Your response should contain each line of the data that includes "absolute".

══ The data ══

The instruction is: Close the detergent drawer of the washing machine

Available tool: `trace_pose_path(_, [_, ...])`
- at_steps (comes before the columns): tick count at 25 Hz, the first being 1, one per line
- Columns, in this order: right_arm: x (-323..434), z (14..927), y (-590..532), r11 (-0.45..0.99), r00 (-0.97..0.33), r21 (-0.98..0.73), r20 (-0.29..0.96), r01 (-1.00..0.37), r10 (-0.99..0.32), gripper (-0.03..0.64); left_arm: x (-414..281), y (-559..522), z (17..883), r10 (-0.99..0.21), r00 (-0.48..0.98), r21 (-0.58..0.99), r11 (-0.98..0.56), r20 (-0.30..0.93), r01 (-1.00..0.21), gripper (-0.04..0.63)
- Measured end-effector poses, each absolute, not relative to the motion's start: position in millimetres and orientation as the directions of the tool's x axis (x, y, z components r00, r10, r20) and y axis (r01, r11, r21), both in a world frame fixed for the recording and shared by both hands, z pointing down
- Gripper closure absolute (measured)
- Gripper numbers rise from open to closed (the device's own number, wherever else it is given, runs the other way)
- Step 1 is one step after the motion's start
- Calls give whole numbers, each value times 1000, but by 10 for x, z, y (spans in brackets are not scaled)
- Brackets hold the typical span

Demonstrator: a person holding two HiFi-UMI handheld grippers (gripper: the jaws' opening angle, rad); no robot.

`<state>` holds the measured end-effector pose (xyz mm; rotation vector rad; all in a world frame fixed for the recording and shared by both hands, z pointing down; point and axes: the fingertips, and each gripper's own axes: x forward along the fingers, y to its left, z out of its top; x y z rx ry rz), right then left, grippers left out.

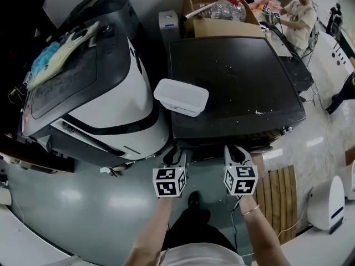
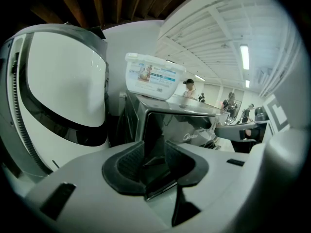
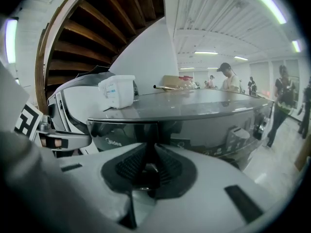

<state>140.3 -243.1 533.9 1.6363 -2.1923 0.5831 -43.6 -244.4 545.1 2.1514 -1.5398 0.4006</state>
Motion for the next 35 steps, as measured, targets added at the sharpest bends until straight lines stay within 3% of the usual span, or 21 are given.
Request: trace_pose_path(35, [1520, 4426, -1520, 302, -324, -118, 317, -946, -891, 611, -469, -1572, 4609, -886, 324, 114, -303, 331, -946, 580])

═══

Solution for this problem:
- Measured end-effector poses, each absolute, not relative to the motion's start: position in millimetres and orientation as the directions of the tool's x axis (x, y, z components r00, r10, r20) and y axis (r01, r11, r21), both in a world frame fixed for the recording and shared by both hands, z pointing down
- Gripper closure absolute (measured)

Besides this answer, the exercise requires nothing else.